My brows were pinched in thought, because I wasn’t sure if I should be offended or thankful. It felt like a back handed something, but I just wasn’t sure how to respond.
“Thanks, but is that why you’re here?” I asked.
“What?”
“Are you here to tell me what you’ve told me? Is this conversation the reason you woke me?”
He smiled. “No,
not at all. But, be glad I woke you. I saw what you were dreaming about. Yikes! That was intense, and I live in Hell.”
I brought my feet up off the floor and tucked them under me, feeling all sorts of violated and embarrassed. “You saw?”
He leaned back and sighed. “You know, the more I learn about your family, the more I feel for Nil.” He shook his head, but didn’t expand further on that thought. Instead he got back to the topic. “No, I came here as a courtesy. I wanted to let you know that I’m taking Thomas somewhere safe.”
I jumped from my seat, and almost fell over myself trying to get to my feet. “You’re what?! Why, what, why?!” His eyes were still lazy as he looked up at me. I was going to throw a shit fit! I was going to flip a table! I was becoming hysterical. “You can’t take my son! You can’t, please don’t.”
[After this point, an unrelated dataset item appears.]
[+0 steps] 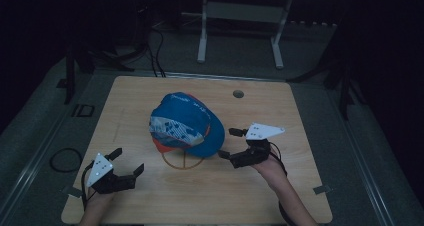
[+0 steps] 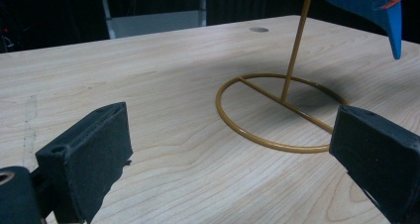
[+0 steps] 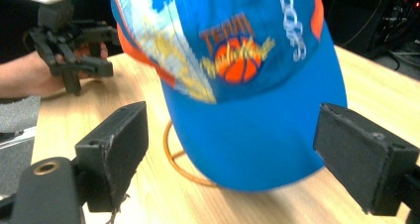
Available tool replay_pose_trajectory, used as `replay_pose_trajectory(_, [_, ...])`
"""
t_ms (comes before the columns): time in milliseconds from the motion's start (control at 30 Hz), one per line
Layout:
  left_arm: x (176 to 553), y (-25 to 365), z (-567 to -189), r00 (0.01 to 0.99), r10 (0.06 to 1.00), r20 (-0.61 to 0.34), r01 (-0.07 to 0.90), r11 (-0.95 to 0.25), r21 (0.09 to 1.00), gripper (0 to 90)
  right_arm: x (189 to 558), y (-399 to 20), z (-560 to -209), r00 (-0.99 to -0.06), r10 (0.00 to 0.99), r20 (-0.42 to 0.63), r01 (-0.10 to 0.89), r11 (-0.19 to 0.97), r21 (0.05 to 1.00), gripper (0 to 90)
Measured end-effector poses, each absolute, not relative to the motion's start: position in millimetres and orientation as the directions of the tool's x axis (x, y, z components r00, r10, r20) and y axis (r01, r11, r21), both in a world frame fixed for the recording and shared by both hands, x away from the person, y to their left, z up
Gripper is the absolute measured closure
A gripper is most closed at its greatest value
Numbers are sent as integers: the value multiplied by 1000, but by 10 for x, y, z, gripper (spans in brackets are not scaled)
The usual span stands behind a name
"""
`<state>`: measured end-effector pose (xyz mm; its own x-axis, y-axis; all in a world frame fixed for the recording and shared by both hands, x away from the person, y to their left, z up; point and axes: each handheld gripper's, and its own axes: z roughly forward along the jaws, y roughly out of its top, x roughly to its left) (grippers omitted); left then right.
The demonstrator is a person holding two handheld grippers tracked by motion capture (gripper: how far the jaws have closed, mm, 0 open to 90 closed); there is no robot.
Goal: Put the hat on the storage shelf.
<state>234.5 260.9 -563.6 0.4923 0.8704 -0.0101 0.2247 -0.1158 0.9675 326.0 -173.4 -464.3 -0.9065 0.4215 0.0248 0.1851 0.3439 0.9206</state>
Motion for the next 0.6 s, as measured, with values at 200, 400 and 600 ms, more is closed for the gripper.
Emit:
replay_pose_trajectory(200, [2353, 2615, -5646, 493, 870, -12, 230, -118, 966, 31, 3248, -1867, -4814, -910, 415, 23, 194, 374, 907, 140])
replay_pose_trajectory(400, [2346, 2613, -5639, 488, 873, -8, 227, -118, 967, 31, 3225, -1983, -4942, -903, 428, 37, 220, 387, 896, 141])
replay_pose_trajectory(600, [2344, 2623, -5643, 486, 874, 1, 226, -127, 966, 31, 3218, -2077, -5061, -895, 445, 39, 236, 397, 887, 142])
“Which is it: I can’t or please don’t?” he asked calmly.
I plopped back down on the couch. “I know you are capable of it. You’re a demon, Raphael, but please don’t,” I begged him, because that was all I could do. I was a demigod, but I didn’t really know what that meant. I knew what he being a demon meant. It meant that he could do shit I couldn’t begin to understand. It meant that I was at his mercy.
He put his hand on my leg and his touch was electric, otherworldly. “Raina, my dear Raina. I’m taking Thomas for his safety. If you find some way to weather this storm, however unlikely that is, I will bring him back to you. You are his mother after all.”
“What does that mean, weather this storm? What storm? Are you talking about the baby? Why would you make me pregnant if that meant I couldn’t have Thomas? I’m not on the case anymore, so no worries there!” I would have continued babbling on and on because I didn’t know what else to do but talk, but he put a long finger to my lips to stop me. I gave him defeated eyes.